The loophole in the current e-voting system has created the need for another innovative solution - using cryptography and blockchain to achieve said privacy and verifiability. However, implementing and integrating this solution is complicated due to citizens’ trust and acceptance and single points of failure due to reliance on centralized servers. Moreover, using centralized servers means third parties can access the voter’s identity and an inability to verify the votes count.

The question is how E-voting systems can ensure privacy and verifiability without relying on centralized data servers. Achieving this is possible with the easy-to-use, secure blockchain-based E-voting system the authors propose.

The Proposed E-Voting System

Current e-voting systems are still yet to be trusted and accepted by the general populace and voters for personal reasons. They also rely on centralized servers, defeating the blockchain’s decentralization promise. The research authors tackle these shortcomings by designing and implementing a Proof-of-concept E-voting system.

Because the voting system is built on a blockchain, data loss and manipulation are eliminated. And just like the blockchain is famous for not stopping even if one or multiple nodes go rogue, the system will still be operational if one or multiple sealers malfunctions.

The core research purpose - to ensure voter encryption and verifiability - is fulfilled because the voting data is stored and calculated by the client’s server. Therefore, the voter’s identity is obfuscated using the public key of the voting system and each sealer. Besides, the researchers built the voting system with an eligibility criterion, ensuring only people who meet the criteria can vote.

Third parties like thugs cannot know who the voter voted for once the system receives the votes. That said, voter coercion, i.e., forcing the voter to cast their votes for another candidate, isn’t eliminated because the coercer (thug) and the voter may be in the same physical location.

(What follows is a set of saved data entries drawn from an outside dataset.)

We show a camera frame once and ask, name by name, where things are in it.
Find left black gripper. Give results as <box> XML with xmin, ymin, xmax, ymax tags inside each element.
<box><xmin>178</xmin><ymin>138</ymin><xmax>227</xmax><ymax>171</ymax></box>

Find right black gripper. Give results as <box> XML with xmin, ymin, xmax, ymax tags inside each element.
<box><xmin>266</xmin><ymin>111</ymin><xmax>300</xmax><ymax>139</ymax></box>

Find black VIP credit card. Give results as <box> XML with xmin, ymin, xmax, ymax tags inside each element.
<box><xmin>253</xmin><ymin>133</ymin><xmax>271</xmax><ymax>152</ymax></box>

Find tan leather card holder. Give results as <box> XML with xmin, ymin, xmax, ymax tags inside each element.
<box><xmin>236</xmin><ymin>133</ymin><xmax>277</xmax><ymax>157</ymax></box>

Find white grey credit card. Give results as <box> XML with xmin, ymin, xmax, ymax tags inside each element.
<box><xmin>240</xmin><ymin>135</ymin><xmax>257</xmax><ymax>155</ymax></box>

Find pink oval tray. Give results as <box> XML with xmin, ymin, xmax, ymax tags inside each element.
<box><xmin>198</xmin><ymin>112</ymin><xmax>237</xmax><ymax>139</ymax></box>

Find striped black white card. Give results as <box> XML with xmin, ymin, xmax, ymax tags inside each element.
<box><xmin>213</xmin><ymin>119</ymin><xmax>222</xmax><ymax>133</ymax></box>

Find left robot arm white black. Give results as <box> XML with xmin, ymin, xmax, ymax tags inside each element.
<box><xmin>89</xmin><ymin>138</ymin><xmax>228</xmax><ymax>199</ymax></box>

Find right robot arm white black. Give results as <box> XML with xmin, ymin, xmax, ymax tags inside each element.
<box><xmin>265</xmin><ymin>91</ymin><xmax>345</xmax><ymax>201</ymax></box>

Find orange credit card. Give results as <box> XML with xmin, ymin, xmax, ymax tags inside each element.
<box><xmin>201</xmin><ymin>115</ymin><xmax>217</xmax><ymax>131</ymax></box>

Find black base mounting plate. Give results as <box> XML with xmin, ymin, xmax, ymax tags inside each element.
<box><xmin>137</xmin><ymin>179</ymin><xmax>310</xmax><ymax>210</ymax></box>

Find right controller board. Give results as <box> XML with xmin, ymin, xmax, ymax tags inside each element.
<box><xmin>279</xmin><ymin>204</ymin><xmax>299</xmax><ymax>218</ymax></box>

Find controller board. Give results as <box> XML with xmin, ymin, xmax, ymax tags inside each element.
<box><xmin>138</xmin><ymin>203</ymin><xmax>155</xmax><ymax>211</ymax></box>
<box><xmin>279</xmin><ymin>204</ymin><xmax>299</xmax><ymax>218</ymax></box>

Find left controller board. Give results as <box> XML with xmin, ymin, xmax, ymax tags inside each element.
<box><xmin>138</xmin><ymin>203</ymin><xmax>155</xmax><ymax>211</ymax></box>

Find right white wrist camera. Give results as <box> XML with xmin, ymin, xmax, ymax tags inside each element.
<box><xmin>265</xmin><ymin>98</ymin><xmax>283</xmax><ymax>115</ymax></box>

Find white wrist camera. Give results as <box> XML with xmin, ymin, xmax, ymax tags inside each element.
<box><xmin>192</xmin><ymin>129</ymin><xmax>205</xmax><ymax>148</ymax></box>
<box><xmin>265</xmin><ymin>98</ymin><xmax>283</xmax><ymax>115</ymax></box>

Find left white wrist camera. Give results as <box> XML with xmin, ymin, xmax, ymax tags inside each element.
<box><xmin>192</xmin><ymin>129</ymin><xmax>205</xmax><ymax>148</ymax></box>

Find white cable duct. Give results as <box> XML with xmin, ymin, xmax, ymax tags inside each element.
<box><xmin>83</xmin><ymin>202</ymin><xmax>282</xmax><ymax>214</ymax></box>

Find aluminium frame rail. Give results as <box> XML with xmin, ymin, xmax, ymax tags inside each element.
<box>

Bottom Line and Future Implications

Overall, any organization can use this e-voting protocol to conduct free and fair elections without the pain points of traditional ballot boxes. While the voting system ensures verifiability and security, anyone can trace voters with their IP addresses. Apart from that, the system has certain limitations due to the researchers’ design and channels. For example, EVM only uses 256-bit integers, which weakens the system’s security.

Additionally, the identity provider could go rogue and try to gain access to the voting system by randomly trying the one-time tokens. To overcome these limitations, the researchers should use 2048-bit integers soon. Furthermore, concerning IP address tracing, the system should integrate onion routing between the voter and the blockchain. Finally, a scheme that involves obfuscated voter tokens can solve the problem of identity providers going rogue.

Should the above recommendations be implemented soon, the protocol would be more secure and suitable for large-scale elections like Nigeria or any other nation-state.

Thank you for the summary and well-written comment.

I agree that the protocol will be more secure and suitable for elections in countries like Nigeria. However, I would like to ask, can you foresee any blockages to the adoption of this technology in African countries?